Chicken Croquettes over String Bean, Almond, and Garlic Sauce

Published on January 9, 2013, by

An adaptation of Pozharskiye Kotleti… actually, more like, reworked! ‘Cuz that’s how I roll…


  • 1 ½ pounds of chicken, chopped in food processor
  • ½ cup of coconut flour
  • ¼ of dill, chopped
  • ¼ cup of Italian parsley, chopped
  • ¼ cup of green onions, chopped
  • ¾ cup of heavy cream
  • 2 eggs
  • ¾ cup of almond flour

serves: 4-6

  • 10oz string beans
  • ¼ cup of almond slivers
  • 1 tablespoon butter
  • 1 tablespoon garlic
  • 1 cup of chicken stalk
  • 2 tablespoon olive oil
  • 1 teaspoon gluten free flour
  • ½ teaspoon chili pepper
  • sea salt for taste

  1. Chop chicken in food processor and place in mixing bowl.
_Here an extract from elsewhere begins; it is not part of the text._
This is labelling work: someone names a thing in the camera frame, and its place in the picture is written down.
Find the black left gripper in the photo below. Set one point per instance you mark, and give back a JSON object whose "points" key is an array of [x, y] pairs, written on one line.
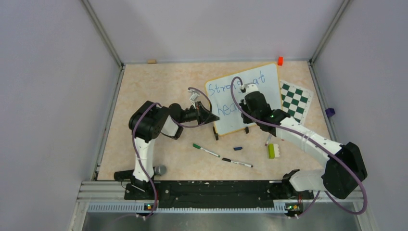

Add coconut flour, dill, parsley, onions, ½ cup of cream, 2 eggs, some salt and mix together. Form cakes and coat with almond flour.
  2. Heat grill pan, lightly butter, and cook chicken croquettes till done. Remove and set aside.
  3. Same pan, melt butter, add garlic and string beans and cook till tender. When beans are almost done, add almonds to toast. Turn heat off and pour olive oil quickly toss and set aside.
  4. Turn heat back on, scrape up bits on the pan and add chicken stalk. Blend flour in ¼ cup cream until smooth and add to stalk. Add chili pepper and salt to taste. Cook till sauce thickens.
  5. Plate chicken with beans and lightly drizzle sauce.



*NOTES:The croquettes can also be made with veal and is traditionally served with a mushroom sauce.